ASSIGNED TASK: Reproduce, exactly, the lines of the material below from the line containing "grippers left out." through the line containing "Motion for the", with both end lines included and nothing else.

BEGIN

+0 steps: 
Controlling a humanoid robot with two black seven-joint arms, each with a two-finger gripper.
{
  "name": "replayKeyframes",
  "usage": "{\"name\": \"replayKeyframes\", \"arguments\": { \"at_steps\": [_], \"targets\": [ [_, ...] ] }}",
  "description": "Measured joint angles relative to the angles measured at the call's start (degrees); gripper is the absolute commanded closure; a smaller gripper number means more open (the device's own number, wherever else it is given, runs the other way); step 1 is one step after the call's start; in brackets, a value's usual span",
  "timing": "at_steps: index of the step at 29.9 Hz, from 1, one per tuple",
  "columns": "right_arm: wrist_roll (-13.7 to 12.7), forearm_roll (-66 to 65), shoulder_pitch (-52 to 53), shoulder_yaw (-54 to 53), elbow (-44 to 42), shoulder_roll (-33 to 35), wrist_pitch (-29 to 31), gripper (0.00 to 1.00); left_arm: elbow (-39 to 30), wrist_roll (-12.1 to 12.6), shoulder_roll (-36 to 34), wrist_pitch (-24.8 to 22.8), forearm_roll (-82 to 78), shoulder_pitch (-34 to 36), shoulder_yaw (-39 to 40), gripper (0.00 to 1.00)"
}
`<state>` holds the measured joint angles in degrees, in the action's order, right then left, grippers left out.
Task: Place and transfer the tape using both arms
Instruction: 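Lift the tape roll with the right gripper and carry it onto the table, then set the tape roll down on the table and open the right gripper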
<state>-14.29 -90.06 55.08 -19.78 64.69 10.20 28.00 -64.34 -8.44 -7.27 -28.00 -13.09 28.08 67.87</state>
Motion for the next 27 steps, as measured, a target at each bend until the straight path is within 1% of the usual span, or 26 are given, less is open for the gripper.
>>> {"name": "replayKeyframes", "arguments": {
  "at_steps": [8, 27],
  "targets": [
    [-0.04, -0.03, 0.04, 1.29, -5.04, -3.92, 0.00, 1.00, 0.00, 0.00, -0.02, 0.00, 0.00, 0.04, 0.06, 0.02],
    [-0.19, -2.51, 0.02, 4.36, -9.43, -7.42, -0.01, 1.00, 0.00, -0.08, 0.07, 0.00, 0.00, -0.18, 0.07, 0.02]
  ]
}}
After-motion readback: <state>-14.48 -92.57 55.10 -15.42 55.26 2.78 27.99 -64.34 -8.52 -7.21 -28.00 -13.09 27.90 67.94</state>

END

OUTPUT OF THE EXERCISE:
`<state>` holds the measured joint angles in degrees, in the action's order, right then left, grippers left out.
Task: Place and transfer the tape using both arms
Instruction: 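Lift the tape roll with the right gripper and carry it onto the table, then set the tape roll down on the table and open the right gripper
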<state>-14.29 -90.06 55.08 -19.78 64.69 10.20 28.00 -64.34 -8.44 -7.27 -28.00 -13.09 28.08 67.87</state>
Motion for the next 27 steps, as measured, a target at each bend until the straight path is within 1% of the usual span, or 26 are given, less is open for the gripper.

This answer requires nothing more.